Data Replication and Consistency
Data replication keeps multiple copies of data for availability and performance, and consistency protocols govern how reads and writes across those copies are reconciled.
Definition
Data replication maintains copies of a data item on several nodes; a consistency model specifies the guarantees about the values that reads may return given the history of writes, ranging from strong (every read sees the latest write) to eventual (replicas converge if updates cease).
Scope
This topic covers replication strategies (primary-backup, multi-master, quorum), quorum-based read/write protocols and their intersection requirements, anti-entropy and gossip for eventual convergence, conflict detection with version vectors and conflict-free replicated data types (CRDTs), and the spectrum of consistency from linearizable to eventual. It treats the data-level counterpart of state-machine replication.
Core questions
- How do quorum sizes for reads and writes guarantee that reads observe the latest write?
- How do replicas converge under eventual consistency, and how are conflicts resolved?
- What consistency level should an application choose given its latency and availability needs?
Key theories
- Quorum consensus for replicated data
- By assigning votes to replicas and requiring read and write quorums whose sizes sum to more than the total, every read quorum intersects the latest write quorum, guaranteeing that reads observe up-to-date data.
- Eventual consistency and anti-entropy
- Highly available stores accept writes at any replica and reconcile asynchronously via gossip and version vectors, guaranteeing only that replicas converge when updates stop, as exemplified by the Dynamo design.

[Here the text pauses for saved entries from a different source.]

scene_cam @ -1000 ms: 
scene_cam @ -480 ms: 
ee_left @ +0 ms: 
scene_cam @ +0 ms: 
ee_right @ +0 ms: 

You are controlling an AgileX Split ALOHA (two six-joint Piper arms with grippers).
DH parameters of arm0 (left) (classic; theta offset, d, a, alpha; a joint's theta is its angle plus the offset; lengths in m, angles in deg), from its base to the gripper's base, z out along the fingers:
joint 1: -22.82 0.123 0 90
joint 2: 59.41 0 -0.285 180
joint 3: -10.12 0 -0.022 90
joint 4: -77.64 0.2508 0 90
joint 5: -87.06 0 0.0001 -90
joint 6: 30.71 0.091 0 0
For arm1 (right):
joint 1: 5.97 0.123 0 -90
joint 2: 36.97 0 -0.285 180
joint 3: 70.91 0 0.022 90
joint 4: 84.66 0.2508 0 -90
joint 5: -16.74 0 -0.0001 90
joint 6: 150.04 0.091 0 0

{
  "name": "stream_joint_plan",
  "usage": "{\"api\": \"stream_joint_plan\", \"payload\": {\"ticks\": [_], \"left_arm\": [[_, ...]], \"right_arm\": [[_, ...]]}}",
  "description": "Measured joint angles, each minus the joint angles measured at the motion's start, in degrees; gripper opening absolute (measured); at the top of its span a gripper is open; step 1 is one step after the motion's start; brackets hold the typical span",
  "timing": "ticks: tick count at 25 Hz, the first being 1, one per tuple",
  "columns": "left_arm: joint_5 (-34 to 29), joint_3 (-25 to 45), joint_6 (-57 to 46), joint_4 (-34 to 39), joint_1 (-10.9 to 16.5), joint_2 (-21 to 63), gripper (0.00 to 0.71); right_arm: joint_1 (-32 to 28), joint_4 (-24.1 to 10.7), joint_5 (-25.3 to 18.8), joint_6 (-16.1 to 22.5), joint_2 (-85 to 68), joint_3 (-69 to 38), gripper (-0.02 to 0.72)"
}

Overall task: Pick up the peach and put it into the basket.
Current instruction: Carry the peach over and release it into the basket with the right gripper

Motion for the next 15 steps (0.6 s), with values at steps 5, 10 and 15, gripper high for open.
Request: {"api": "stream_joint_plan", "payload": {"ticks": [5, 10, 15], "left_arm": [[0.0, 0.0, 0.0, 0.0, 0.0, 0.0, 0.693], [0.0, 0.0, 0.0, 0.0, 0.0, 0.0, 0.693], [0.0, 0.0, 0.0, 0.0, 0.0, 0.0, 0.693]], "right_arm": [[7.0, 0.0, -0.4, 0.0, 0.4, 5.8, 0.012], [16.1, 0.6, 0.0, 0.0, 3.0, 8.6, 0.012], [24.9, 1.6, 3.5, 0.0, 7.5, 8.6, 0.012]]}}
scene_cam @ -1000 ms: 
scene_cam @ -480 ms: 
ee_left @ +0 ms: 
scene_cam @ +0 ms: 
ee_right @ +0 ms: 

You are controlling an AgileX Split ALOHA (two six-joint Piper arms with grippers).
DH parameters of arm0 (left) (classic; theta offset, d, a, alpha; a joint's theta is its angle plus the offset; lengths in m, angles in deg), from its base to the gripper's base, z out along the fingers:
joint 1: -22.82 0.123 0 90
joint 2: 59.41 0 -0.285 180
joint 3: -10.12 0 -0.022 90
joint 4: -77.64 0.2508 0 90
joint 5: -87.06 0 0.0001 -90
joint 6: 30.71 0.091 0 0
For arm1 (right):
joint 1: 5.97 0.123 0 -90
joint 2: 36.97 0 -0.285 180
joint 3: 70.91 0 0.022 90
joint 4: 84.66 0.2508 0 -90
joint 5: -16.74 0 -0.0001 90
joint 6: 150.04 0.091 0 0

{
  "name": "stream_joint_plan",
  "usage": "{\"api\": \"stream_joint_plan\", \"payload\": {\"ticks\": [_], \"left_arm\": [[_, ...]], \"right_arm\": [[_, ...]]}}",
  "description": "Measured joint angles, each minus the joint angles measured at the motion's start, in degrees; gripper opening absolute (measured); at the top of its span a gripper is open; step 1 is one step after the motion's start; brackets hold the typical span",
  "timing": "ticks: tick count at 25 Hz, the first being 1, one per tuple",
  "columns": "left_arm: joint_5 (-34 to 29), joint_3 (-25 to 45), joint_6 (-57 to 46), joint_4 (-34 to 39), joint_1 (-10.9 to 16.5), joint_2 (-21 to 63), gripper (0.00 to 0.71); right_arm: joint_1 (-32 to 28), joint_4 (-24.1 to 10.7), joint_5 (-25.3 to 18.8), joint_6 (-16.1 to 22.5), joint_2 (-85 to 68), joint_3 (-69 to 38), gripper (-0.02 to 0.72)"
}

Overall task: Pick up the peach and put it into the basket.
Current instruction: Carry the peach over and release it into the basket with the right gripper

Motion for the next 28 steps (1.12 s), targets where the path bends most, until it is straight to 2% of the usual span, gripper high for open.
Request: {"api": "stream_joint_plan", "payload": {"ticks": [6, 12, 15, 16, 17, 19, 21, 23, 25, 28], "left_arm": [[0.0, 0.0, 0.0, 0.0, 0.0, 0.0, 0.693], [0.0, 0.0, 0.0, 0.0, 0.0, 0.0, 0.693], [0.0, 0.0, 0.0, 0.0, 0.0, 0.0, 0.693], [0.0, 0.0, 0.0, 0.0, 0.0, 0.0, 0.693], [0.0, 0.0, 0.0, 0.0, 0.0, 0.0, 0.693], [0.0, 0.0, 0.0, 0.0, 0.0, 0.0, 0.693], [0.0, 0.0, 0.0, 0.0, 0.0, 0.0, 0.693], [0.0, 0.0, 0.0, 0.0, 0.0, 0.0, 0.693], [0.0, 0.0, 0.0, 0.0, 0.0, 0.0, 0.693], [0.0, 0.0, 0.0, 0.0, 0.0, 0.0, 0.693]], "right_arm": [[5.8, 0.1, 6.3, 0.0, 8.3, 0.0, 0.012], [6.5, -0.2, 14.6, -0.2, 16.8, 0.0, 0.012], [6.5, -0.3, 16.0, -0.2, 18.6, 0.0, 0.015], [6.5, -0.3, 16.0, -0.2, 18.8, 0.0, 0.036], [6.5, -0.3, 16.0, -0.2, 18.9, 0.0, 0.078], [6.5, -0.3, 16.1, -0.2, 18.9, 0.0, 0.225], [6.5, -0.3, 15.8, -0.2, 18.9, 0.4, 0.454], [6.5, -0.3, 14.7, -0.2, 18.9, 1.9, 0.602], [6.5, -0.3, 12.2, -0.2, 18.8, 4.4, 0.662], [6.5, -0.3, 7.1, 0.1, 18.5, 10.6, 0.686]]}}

- Conflict-free replicated data types
- CRDTs are data types whose operations are designed to commute or whose states form a join-semilattice, so concurrent updates merge deterministically without coordination, providing strong eventual consistency.
Clinical relevance
These techniques define the guarantees of real storage systems: quorum protocols underlie strongly consistent key-value stores, while eventual consistency and CRDTs power highly available stores, shopping carts, and collaborative editors where availability outranks immediate agreement.
History
Gifford's 1979 weighted-voting scheme established quorum replication; Amazon's 2007 Dynamo paper popularized highly available eventual consistency; and the 2011 formalization of CRDTs gave a principled basis for coordination-free convergence, shaping modern replicated-data design.
Debates
- How much consistency should replicated data provide by default?
- Strong consistency eases application development but limits availability and adds latency, while eventual consistency maximizes availability at the cost of exposing temporary divergence; tunable quorums and CRDTs are attempts to let applications choose per operation.
Key figures
- David Gifford
- Werner Vogels
- Marc Shapiro
- Andrew S. Tanenbaum
Related topics
Seminal works
- gifford1979
- decandia2007
- shapiro2011
Frequently asked questions
- How do read and write quorums guarantee fresh reads?
- If a write must reach W replicas and a read must consult R replicas, and R plus W exceeds the total number of replicas, then any read quorum overlaps the most recent write quorum in at least one replica, so the read can observe the latest value.